What is required:
From the entries below, gather every line containing the string "that".

━━━━━ Material for the task

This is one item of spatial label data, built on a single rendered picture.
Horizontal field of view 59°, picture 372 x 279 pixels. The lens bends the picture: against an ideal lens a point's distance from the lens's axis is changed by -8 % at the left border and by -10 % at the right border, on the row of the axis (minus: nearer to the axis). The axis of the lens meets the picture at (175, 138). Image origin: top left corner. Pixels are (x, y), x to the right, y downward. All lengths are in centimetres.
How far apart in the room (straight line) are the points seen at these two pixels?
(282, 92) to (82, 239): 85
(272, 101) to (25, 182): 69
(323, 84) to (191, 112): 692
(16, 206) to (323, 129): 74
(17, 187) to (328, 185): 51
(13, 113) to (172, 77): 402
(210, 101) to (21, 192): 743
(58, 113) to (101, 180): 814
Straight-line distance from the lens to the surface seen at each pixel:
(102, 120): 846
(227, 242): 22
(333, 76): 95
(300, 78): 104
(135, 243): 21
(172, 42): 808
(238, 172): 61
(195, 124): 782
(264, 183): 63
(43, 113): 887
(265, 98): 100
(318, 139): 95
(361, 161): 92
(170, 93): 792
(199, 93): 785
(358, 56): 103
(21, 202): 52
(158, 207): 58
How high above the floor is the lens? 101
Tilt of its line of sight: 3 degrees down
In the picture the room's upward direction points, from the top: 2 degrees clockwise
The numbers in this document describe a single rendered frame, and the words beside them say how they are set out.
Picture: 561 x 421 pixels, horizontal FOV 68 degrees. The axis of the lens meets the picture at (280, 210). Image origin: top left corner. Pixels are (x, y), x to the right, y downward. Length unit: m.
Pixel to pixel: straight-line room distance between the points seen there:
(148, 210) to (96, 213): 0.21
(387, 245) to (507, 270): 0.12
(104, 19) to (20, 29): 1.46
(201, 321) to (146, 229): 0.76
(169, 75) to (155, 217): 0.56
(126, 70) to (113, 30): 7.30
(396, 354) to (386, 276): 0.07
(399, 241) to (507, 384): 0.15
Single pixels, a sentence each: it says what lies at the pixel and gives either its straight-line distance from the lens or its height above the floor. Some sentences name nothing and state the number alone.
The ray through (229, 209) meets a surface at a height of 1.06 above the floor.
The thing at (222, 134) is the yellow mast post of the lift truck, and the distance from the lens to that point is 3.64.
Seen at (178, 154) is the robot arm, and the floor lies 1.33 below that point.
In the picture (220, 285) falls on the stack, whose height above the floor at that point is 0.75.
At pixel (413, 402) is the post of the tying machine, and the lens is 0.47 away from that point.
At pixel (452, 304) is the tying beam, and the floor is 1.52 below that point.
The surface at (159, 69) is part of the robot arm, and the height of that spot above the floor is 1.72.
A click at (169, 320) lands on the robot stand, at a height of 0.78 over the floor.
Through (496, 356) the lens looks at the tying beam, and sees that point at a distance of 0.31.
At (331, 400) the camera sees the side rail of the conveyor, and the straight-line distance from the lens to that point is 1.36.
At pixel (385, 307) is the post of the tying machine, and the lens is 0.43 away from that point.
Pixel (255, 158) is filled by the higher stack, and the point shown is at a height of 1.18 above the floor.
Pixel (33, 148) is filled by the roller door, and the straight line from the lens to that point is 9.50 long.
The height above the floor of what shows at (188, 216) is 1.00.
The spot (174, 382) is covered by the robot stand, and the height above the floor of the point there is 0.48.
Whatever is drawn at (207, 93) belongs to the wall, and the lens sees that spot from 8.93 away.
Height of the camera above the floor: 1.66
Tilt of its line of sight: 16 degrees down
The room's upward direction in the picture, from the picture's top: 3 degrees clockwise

━━━━━━━━━━

Solution for this exercise:
The thing at (222, 134) is the yellow mast post of the lift truck, and the distance from the lens to that point is 3.64.
Seen at (178, 154) is the robot arm, and the floor lies 1.33 below that point.
In the picture (220, 285) falls on the stack, whose height above the floor at that point is 0.75.
At pixel (413, 402) is the post of the tying machine, and the lens is 0.47 away from that point.
At pixel (452, 304) is the tying beam, and the floor is 1.52 below that point.
The surface at (159, 69) is part of the robot arm, and the height of that spot above the floor is 1.72.
Through (496, 356) the lens looks at the tying beam, and sees that point at a distance of 0.31.
At (331, 400) the camera sees the side rail of the conveyor, and the straight-line distance from the lens to that point is 1.36.
At pixel (385, 307) is the post of the tying machine, and the lens is 0.43 away from that point.
Pixel (33, 148) is filled by the roller door, and the straight line from the lens to that point is 9.50 long.
Whatever is drawn at (207, 93) belongs to the wall, and the lens sees that spot from 8.93 away.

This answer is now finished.